ACE inhibitors and angiotensin II receptor blockers can reduce myocardial fibrosis, which creates a substrate for atrial fibrillation in patients with heart failure, but the role of these drugs in the routine management of atrial fibrillation has not yet been established.

Prevention of thromboembolism

Preventive maintenance of a thromboembolism is necessary at carrying out of a cardioversion and during long treatment at the majority of patients.

The dose of warfarin is gradually increased to achieve MHO from 2 to 3. It must be taken at least 3 weeks before electrical cardioversion in the case of isolated atrial fibrillation, which lasts more than 48 hours, and within 4 weeks after effective cardioversion. Treatment with anticoagulants should be continued in patients with repeated paroxysmal, persistent or atrial fibrillation in the presence of risk factors for thromboembolism. Healthy patients with a single episode of atrial fibrillation receive anticoagulants for 4 weeks.
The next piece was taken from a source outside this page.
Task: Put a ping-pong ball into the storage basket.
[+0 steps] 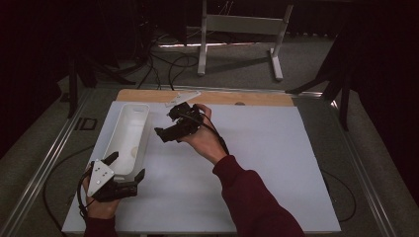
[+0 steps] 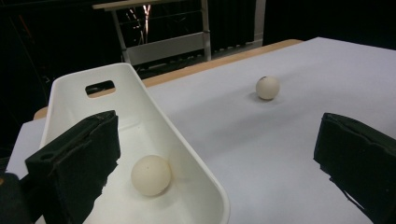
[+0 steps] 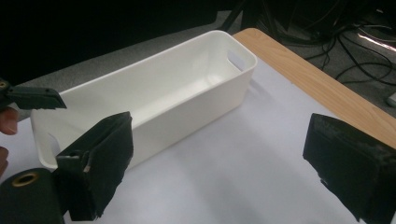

Acetylsalicylic acid is less effective than warfarin, but it is prescribed to patients with risk factors for thromboembolism, which is contraindicated in warfarin. Ximelagatran (36 mg twice daily), a direct thrombin inhibitor that does not require monitoring of MHO, has an equivalent warfarin action in terms of preventing stroke in high-risk patients, but before it is recommended instead of warfarin, further research. In the presence of absolute contraindications to the appointment of warfarin or antiplatelet drugs, surgical ligation of the atrial auricles or closure by catheter methods is possible.